Mortes parce qu'elles étaient autochtones

Isabelle Hachey

Ils étaient en chasse dans les rues de Le Pas, petite ville du nord du Manitoba. En chasse à la femme autochtone.

Dans la nuit du 13 novembre 1971, quatre hommes blancs ont enlevé Helen Betty Osborne en pleine rue. Ils l'ont battue et violée à répétition avant de la tuer sauvagement.

La police savait que des hommes sillonnaient les rues de la ville en voiture pour y faire monter de jeunes filles autochtones, les saouler et avoir des relations sexuelles avec elles. Mais rien n'a été fait pour empêcher cette pratique.

Pire encore, pendant des années, la police connaissait l'identité des bourreaux de Helen Betty Osborne, mais n'a rien pu faire pour les arrêter.

À Le Pas, tout le monde savait, mais personne ne parlait. Il a fallu attendre 15 ans avant que les langues se délient et que les premières inculpations soient prononcées contre les meurtriers.

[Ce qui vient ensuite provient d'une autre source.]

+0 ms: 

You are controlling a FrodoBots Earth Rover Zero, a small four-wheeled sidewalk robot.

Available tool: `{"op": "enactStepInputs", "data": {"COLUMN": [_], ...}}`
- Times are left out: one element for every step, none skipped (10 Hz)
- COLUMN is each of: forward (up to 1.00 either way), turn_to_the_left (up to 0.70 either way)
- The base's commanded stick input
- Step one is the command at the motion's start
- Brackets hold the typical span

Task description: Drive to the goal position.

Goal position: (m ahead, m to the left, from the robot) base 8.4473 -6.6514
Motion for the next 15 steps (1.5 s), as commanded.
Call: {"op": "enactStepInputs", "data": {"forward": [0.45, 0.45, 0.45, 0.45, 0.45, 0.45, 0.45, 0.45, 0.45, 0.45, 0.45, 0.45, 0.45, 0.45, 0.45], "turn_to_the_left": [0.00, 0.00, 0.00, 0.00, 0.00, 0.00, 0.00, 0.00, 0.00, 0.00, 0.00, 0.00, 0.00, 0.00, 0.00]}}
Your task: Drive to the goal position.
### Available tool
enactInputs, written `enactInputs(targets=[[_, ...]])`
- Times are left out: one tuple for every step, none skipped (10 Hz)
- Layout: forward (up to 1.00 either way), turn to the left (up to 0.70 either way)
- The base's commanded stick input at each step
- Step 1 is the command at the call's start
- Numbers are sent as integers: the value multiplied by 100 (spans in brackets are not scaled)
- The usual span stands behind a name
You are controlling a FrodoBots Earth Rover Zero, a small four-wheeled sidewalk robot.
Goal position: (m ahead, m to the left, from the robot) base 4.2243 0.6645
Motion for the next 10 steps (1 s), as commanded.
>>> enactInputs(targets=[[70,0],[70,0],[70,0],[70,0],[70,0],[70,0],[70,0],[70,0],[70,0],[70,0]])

En 1991, une commission d'enquête provinciale a conclu à un crime sexiste et raciste, commis dans la plus complète indifférence.

Helen Betty Osborne, 19 ans, est morte parce qu'elle était autochtone.

La commission a formulé un ensemble de recommandations qui, pour la plupart, n'ont pas été appliquées, souligne Amnistie internationale dans un rapport publié en 2009 et dénonçant le «manque de volonté politique» du Canada.

Ce crime sordide était loin d'être un cas isolé à l'époque, et ne l'est pas davantage aujourd'hui, déplore l'organisme de défense des droits de la personne.

D'une commission à l'autre

Le 11 octobre dernier, une nouvelle commission d'enquête s'est ouverte en Colombie-Britannique. L'objectif: comprendre comment l'un des pires tueurs en série de l'histoire du Canada, Robert Pickton, a pu assassiner autant de femmes, pendant autant d'années, sans jamais être inquiété par la police.

Robert Pickton a été reconnu coupable du meurtre de six femmes, dont quatre étaient autochtones. Mais les restes de 33 femmes, ou des traces de leur ADN ont été retrouvés sur sa ferme porcine.

L'homme ciblait les prostituées du Downtown Eastside de Vancouver. Une soixantaine de femmes ont disparu dans ce quartier depuis 20 ans; le tiers d'entre elles étaient autochtones.

«À cause de la pauvreté, des problèmes de logement, ou pour échapper à la violence dans leur communauté, plusieurs jeunes femmes quittent les réserves pour les centres urbains. C'est là qu'elles disparaissent pour la plupart», explique Jeannette Corbiere Lavell, présidente de l'Association des femmes autochtones du Canada (AFAC).

«En ville, la vie est plus chère. Pour gagner de l'argent, ces femmes finissent souvent par se placer dans des situations de vulnérabilité. Dans la rue, elles deviennent des proies faciles. L'une des victimes de Pickton avait sept enfants. Elle se prostituait pour les nourrir. Cette histoire se répète d'un bout à l'autre du Canada.»

Mme Corbiere Lavell ne s'attend à rien de la commission d'enquête. Le gouvernement de la Colombie-Britannique a refusé de payer les frais juridiques de nombreuses organisations (dont l'AFAC et l'Assemblée des Premières Nations), qui boycottent l'exercice en guise de protestation.

«Seuls la police et le gouvernement ont accepté de participer, puisqu'ils ont les moyens de se payer des avocats. Nous pensons, comme la vaste majorité des autochtones, que cette commission est trop partiale pour aller au fond des choses.»